On Sunday, April 24, we tried out three speaker decoupling systems for you. The Townshend seismic isolation platforms, Isoacoustics Gaia II and the Primacoustic RX12. We combined these systems with a pair of ATC SCM40A to check out the results. And yes: the differences are greater than we thought!
It’s always interesting to delve into things you don’t deal with on a daily basis. Admittedly, we tested a couple of Townshends years back, and yes: we use some Gaia II under the Focal Sopras; very few other systems have we tested extensively. Speakers we also always just test with the spikes that come with it. In short: it is interesting to try three systems with one set of speakers.
Besides the ATC SCM40A we also have the Sonnet Pasithea, Metrum Acoustics Ambre streamer, Mutec MC3+ reclocker and as an extra an ATC C1 subwoofer. Cabling is from Yeti and Grimm. Energy filtering is done by Isotek.
Townshend Seismic platform
We start with the Townshend Seismic platforms. These cost about 2200 Euro per set of two (in the video we say per piece, but that is incorrect). The special thing about the Townshend is that they really make the speaker float. Through the spring / piston construction (specified by weight), the speaker can be completely disconnected. A very nice system. And it looks great too. We received two platforms for the ATC SCM40A and one for the subwoofer from Your Hifi Choice (Netherlands). The platforms for the SCM40A are versions with green stickers; they work up to 60 Kg. The sub has a mix of yellow and green.
We configured and tuned this system the Friday before the stream. (We always build up the stream on friday). We we glad we had some time, because, tuning them can be a tedious job, because the tension determines the performance. We first locked everything in place and then slowly but surely unscrewed it until it was floating freely.
The difference between the Townshend and spikes is really big. What we hear with the SCM40A is that the whole plays looser and that the imaging is larger. Both in width, depth and height. This is really something that is not (yet) heard in the stream; unfortunately. The sound balance also improves. The whole is calmer and easier to follow. However, your author (and colleagues) find the effect with the subwoofer not as great. That may be due to the ‘wrong’ distance of the down firing woofer to the floor. Perhaps with a front / side firing woofer it does work. The bass is just less tight and it also comes across as a bit ‘puffy’ and woolly.
Later in the stream we play with a combination of Primacoustic under the subwoofer and the Townshend under the SCM40A and that is really beautiful. The whole picture is just right. It will set you back a serious amount, but hey: the results are there!
We are quite satisfied with the Isoacoustics products. The Dutch importer let us try several flavors. Under the Sopra No1 they work very well. And also with the DALI Epicon 2 it goes very well. Geoffrey and Yung have been using the Aperta platforms under various products for a while now and they have no complaints either. The idea is that these feet decouple the speaker from the surface. This is done, as with Townshend, with certain rubbers adapted to the weight class. The Gaia II works from 32 Kg to 55 Kg. Exactly in the weight class of the SCM40A.

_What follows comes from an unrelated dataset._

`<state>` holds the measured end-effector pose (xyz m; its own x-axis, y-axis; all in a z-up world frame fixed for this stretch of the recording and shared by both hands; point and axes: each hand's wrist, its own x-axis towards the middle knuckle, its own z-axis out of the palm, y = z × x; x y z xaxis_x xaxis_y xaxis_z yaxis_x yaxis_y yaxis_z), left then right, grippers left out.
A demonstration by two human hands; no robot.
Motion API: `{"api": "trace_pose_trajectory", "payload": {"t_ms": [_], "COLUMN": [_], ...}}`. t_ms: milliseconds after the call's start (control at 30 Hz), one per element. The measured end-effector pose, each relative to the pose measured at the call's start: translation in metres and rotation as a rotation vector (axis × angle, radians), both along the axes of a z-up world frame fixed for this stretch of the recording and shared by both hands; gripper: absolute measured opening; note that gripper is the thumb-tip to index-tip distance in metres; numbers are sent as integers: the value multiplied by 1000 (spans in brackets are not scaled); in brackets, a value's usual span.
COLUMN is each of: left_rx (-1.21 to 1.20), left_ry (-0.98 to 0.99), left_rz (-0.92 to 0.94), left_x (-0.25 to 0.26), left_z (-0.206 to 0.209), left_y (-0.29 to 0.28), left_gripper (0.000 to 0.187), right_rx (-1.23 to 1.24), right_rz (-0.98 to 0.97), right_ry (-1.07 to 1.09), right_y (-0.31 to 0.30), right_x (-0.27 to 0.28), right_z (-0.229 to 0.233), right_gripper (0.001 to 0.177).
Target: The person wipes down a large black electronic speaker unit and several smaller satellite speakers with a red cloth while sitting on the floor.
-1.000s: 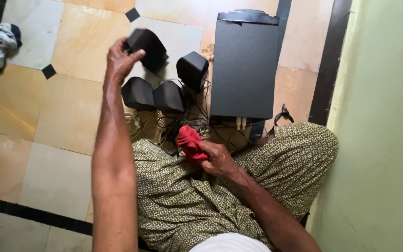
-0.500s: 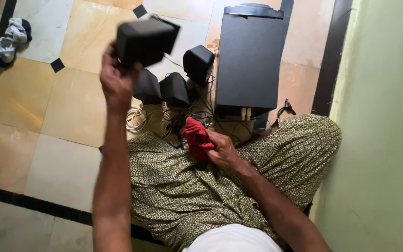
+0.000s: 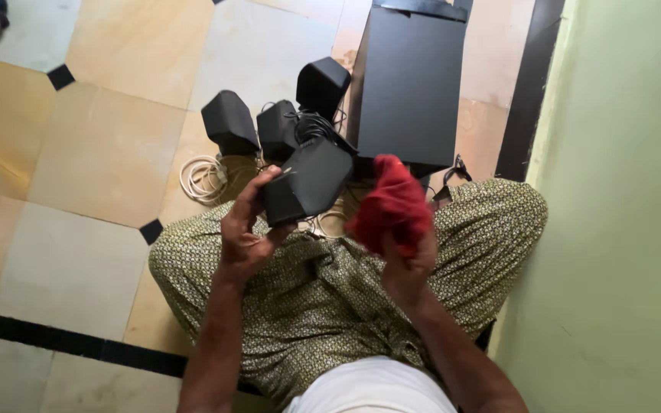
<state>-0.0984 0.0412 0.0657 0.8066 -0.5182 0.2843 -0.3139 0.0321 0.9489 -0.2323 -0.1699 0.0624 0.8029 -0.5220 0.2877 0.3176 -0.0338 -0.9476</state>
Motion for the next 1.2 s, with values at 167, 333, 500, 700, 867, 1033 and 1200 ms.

Now the ATC SCM40A is a closed system and we are guessing that this does not go so well with the GAIAs. In any case, it is the only reason we can think of why the midrange becomes a bit harsh and sharp. It’s as if the energy doesn’t get out properly anymore and is looking for a way out through the units. In a bass reflex system, the energy can always exit through the port; in a closed cabinet, it cannot. There it looks for another way to dissipate.
What is also noticeable, however, is that the stereo image grows. There is more air in the imaging. It’s not as big as the Townshend, but it’s noticeably bigger than the spikes. We estimate that these would do better than the Townshend under the subwoofer.
What we learn from this is that not everything can be predicted. And that a good product like the Isoacoustics doesn’t always work at its best. In this case it’s just an unfortunate match. That can happen. However, we strongly recommend to take these feet into consideration, because in many cases you have a very interesting product for a good price.
Finally, we received two more large Primacoustic RX12 platforms from Helios. These were initially intended for under the subwoofer, however, they turn out to work great under the SCM40A as well. However, we start with a swap under the ATC C1 subwoofer. When we switch from the Townshend to the normal feet we already hear some more kick and balance. From the regular feet to the Primacoustic is just bizarre. What a calmness and control. And without any wooliness. This works extremely well.
What is also noticeable, however, is that it works well under the ATC SCM40A. We hear more control and more energy. However, it can also get a bit dry and compact at times. That is very nice in a studio, because it listens easier and it may give a little more insight. But the stereo image can also become a bit compact for a ‘hi-fi experience’. Although your author must confess that he does like it. The calmness and control.
The sound balance with the Primacoustic is just very pleasant. When we are experimenting anyway at the end and we switch to a combination of Townshend under the ATCs and Primacoustic under the sub, everything is complete. This is ultimate… And not cheap. But hey: the results are great!